Archivos • 16 Fev 2023
Era una tarde de verano en el hemisferio sur y nuestro Airbus A340 había despegado hacía unas horas del aeropuerto de Galeão, en Río de Janeiro, con el aforo completamente lleno. A bordo viajaban más de trescientas almas, entre pasajeros y tripulación, algunos de ellos claramente molestos por el hecho de no poder fumar durante las cerca de nueve horas de viaje, prohibición vigente desde hacía unos meses y que ya había dado lugar a algunos incidentes más o menos estrambóticos. Lo que voy a contarles es uno más de ellos.
Es bien sabido que la inmensa mayoría de las personas sienten al menos cierta “incomodidad” cuando saben que están volando a 40.000 pies y 900 kilómetros por hora. Nada más natural. El ser humano no fue diseñado para vivir en esas condiciones y el hecho de encontrarse, aunque sea temporalmente, fuera de su hábitat natural puede suscitar cierta ansiedad que no es más que una manifestación del instinto de supervivencia inherente a nuestra especie. Aquí no hay nada nuevo. La novedad era la prohibición de fumar y eso bastaba para poner a los pasajeros dependientes de la nicotina aún más nerviosos de lo que estarían en circunstancias “normales” con las consecuencias fácilmente previsibles. En la mayoría de los casos, las crisis se resolvían recurriendo únicamente al sentido común, pero a veces teníamos que enfrentarnos a situaciones bastante peculiares, como la que voy a describir a continuación.
El viaje transcurría con normalidad y, en plena noche, el avión sobrevolaba sin contratiempos algún punto del Atlántico. La mayoría de los pasajeros dormían o al menos fingían estar dormidos, mientras nosotros, la tripulación, hacíamos todo lo posible para que su tranquilidad no se viera perturbada. Hasta que, de repente, sonó una alarma en la cabina. El estridente sonido de la campana no dejaba lugar a dudas: había humo (o fuego) en el avión, la peor pesadilla de cualquier piloto. Me incorporé de un salto en la silla y mis pulsaciones, que normalmente rondan las 60 rpm, pronto aumentaron a 200 o más. Sin embargo, tras analizar la situación, pronto me di cuenta de que el aviso procedía de los aseos y no de uno de los cuatro motores del A340 ni de ninguna otra parte del avión. Llamé al supervisor de cabina y le pedí que investigara qué estaba pasando. Sabíamos cuál era el aseo afectado, así que lo único que teníamos que hacer era abrir la puerta correspondiente para pillar al infractor in fraganti. Los tripulantes de cabina saben cómo se hace, no habría ninguna dificultad.

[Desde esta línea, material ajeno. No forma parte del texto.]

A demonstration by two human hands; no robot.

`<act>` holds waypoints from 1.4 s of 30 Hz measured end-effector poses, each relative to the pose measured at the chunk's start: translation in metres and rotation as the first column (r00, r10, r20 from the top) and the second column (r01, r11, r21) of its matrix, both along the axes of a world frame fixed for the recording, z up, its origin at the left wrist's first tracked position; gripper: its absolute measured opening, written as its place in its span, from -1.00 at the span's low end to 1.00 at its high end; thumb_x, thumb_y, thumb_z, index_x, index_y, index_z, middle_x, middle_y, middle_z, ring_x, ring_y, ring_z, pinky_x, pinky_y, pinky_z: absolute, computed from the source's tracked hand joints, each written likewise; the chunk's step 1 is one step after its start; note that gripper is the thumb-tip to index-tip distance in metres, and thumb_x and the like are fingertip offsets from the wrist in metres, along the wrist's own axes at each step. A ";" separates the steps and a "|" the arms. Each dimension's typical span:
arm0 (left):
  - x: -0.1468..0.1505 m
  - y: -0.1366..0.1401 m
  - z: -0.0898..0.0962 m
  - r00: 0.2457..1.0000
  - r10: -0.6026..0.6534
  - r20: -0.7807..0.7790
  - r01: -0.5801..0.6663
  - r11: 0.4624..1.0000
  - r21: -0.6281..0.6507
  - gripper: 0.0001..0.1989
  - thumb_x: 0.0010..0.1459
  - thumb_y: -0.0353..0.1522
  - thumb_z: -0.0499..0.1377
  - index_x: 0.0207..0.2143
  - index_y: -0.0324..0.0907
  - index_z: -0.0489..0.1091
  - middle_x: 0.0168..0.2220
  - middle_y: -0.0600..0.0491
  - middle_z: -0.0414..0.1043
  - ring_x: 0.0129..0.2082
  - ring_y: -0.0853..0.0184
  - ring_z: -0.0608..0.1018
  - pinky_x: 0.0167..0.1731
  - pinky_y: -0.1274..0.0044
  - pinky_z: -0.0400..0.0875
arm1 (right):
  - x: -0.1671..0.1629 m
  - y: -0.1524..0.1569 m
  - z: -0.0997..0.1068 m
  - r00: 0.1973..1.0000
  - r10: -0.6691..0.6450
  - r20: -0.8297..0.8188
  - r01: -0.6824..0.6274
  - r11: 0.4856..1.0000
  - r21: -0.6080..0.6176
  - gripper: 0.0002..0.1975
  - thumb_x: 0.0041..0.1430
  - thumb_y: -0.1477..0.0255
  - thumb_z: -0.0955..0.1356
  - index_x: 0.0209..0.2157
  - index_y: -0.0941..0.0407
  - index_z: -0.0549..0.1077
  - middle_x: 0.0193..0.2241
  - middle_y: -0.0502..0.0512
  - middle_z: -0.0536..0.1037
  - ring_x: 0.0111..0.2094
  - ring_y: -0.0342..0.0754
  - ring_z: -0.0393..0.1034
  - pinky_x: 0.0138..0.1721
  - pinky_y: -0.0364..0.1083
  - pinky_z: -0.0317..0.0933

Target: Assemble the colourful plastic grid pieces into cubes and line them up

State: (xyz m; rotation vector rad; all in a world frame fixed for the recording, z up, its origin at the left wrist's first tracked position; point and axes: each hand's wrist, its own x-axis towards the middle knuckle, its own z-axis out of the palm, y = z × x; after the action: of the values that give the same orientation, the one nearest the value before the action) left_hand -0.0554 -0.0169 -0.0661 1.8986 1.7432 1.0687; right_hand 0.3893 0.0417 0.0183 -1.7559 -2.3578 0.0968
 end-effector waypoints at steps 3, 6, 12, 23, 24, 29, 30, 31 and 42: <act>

Minutos después el supervisor vino a la cabina y me dijo algo así: “Comandante, no se lo va a creer. Abrí la puerta del retrete y cuando entré me encontré a la señora F arrodillada con la cabeza en el retrete. Pensé que estaba vomitando, pero no era el caso. Sólo estaba soplando el humo del cigarrillo que sostenía con la mano izquierda dentro del retrete mientras con la derecha pulsaba el botón de la cisterna, esperando que el efecto de succión hiciera el resto”. No fue así. El detector de humo se activó y sonó el timbre en la cabina, con las consecuencias que he descrito.

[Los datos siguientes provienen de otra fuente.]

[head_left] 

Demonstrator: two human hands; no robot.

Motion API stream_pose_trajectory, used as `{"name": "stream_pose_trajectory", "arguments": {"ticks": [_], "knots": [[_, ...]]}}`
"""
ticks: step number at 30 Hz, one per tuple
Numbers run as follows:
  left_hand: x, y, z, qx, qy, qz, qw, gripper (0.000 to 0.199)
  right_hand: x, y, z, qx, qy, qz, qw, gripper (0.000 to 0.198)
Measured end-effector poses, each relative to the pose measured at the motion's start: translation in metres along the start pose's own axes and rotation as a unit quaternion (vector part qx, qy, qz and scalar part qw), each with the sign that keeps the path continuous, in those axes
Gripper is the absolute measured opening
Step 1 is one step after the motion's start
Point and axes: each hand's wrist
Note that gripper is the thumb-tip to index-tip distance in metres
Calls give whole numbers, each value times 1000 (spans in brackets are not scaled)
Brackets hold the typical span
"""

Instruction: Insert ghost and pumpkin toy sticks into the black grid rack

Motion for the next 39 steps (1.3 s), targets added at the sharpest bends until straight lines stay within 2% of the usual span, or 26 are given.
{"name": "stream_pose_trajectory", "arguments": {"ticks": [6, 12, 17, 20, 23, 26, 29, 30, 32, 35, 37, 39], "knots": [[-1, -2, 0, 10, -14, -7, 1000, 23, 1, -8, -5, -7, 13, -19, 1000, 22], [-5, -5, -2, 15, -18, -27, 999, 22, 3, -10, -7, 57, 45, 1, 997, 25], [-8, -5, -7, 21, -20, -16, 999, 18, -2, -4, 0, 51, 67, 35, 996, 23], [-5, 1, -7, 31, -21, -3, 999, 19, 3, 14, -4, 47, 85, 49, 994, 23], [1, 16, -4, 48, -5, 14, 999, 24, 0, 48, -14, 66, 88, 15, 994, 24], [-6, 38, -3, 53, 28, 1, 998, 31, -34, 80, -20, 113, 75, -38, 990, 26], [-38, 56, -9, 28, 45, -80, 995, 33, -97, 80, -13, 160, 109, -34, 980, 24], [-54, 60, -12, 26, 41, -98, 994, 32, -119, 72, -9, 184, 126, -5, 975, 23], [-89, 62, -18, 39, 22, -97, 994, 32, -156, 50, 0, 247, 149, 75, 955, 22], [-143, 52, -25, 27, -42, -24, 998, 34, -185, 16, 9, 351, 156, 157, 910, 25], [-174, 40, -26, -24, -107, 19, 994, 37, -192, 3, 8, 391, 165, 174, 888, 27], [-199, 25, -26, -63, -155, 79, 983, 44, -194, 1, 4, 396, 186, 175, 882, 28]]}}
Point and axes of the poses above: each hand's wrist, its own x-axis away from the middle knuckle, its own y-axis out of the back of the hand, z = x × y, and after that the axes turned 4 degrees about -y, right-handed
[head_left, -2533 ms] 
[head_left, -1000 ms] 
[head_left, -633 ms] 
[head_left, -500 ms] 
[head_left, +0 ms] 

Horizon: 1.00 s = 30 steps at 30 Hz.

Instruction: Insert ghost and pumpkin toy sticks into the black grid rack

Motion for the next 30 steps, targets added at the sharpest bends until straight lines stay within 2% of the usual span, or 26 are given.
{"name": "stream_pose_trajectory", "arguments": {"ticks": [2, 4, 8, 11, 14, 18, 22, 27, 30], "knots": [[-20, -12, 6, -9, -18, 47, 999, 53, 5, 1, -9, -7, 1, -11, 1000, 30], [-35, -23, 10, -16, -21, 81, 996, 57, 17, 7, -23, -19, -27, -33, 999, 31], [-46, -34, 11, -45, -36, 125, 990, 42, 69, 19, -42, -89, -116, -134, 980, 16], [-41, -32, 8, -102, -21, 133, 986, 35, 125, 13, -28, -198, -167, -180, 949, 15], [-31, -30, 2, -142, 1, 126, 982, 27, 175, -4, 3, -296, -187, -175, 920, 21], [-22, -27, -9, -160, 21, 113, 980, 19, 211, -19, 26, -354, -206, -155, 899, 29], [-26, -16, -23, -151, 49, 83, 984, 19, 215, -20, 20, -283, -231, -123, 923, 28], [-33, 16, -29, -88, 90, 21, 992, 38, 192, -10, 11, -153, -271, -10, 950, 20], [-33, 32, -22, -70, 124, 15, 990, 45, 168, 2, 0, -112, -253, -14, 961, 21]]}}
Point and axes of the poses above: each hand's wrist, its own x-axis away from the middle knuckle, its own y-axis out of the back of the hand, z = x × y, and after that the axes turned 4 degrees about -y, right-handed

Poco después, “F” fue llevada a su asiento en la cabina de pasajeros y advertida de que podría ser entregada a las autoridades a su llegada a Lisboa si volvía a intentar encender un cigarrillo. Peor aún, la amenacé con contárselo a los medios de comunicación portugueses, con nombres y todo, si se atrevía a repetir la broma. No se atrevió, y me han dicho que no volvió a mover el culo hasta que llegó a Lisboa. Buena chica.
Una nota final. Por favor, bajo ninguna circunstancia intente encender un cigarrillo dentro del aseo de un avión. Los papeles, plásticos y toallitas que hay allí son altamente inflamables y pueden causar (ya han causado…) una catástrofe de proporciones bíblicas.